While a wealth of information is available on the biochemistry and biophysics of PYPs (5–8, 25, 28, 57), much less is known about its in vivo signaling. Here, we present genes that are clear candidates for being functionally related to PYP in order to help identify the signal transduction chain of PYP and the biological functions triggered by members of the PYP family. We employed two strategies: analysis of the domain structures of multi-domain proteins containing PYP and predicted operons that contain the pyp gene. The first approach employs the phenomenon of domain shuffling, resulting in multi-domain PYPs in which PYP is part of a larger protein, and is based on the assumption that domains located within the same protein are functionally related. The second approach relies on the classic finding (58) that genes in bacteria often are arranged in operons, where functionally related genes are located immediately adjacent to each other and are co-transcribed into a single mRNA molecule. While their exact mechanistic implications remain actively debated (59–62), the occurrence of such operons is widely used to infer clusters of functionally related genes. The expanded PYP family studied here using these two approaches both validates and expands knowledge on the functioning of this family of bacterial photoreceptor proteins.

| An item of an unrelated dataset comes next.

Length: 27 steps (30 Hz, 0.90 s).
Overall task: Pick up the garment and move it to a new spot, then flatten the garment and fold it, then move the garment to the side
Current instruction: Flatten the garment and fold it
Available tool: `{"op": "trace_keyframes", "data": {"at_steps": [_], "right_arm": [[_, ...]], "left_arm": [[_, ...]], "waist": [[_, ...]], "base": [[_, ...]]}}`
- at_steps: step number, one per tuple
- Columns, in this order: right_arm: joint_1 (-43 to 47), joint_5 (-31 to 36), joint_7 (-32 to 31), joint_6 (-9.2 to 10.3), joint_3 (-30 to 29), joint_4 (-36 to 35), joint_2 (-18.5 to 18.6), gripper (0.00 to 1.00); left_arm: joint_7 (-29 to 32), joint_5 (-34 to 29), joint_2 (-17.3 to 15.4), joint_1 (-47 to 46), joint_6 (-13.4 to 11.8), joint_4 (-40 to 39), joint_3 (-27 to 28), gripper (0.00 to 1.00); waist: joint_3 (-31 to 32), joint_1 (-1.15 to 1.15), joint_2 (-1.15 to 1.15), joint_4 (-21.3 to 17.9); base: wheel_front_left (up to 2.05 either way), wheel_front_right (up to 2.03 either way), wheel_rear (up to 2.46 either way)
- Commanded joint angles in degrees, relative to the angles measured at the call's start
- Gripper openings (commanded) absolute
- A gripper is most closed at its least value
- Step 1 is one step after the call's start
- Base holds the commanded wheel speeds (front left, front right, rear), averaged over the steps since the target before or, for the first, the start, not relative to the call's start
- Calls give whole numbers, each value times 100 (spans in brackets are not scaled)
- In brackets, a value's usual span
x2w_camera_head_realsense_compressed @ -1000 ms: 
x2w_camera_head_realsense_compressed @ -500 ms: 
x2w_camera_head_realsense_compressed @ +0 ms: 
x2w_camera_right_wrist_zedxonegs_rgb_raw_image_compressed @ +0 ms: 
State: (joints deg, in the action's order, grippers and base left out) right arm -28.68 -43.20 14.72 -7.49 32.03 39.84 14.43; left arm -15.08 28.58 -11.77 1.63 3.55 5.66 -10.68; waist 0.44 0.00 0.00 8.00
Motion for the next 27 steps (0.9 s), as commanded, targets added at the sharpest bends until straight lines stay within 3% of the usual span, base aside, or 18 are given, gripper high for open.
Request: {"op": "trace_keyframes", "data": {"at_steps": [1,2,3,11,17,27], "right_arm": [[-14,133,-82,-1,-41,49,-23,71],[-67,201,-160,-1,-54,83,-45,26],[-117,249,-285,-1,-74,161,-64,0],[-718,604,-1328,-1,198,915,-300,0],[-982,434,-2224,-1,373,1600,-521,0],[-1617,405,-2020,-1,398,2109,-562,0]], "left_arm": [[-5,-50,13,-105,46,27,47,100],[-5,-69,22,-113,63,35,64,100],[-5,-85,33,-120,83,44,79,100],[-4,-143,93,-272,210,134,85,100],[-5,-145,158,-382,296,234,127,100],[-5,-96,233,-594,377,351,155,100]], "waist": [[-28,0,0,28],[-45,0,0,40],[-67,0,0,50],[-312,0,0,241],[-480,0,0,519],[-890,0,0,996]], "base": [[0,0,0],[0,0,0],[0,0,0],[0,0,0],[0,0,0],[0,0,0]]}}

EXPANDING THE SIZE AND TAXONOMIC DISTRIBUTION OF THE PYP FAMILY
In 2008, a total of 14 PYPs were identified across 12 distinct organisms, with the majority of these proteins being found within the phylum Pseudomonadota (8). At that time, it was noted that PYPs exhibit significant diversity, both in their functional properties and their amino acid sequences. A few years later, the number of identified PYPs had risen dramatically to 140, largely due to advancements in metagenomic analysis and whole-genome sequencing (11). These PYPs were derived from a broad array of bacterial species inhabiting various biological niches. In 2022, the number of identified PYP homologs expanded further, reaching a total of 789 sequences (50). In the present study, we report 984 PYP homologs. Technical details of bioinformatics analysis procedures can be found in the supplement.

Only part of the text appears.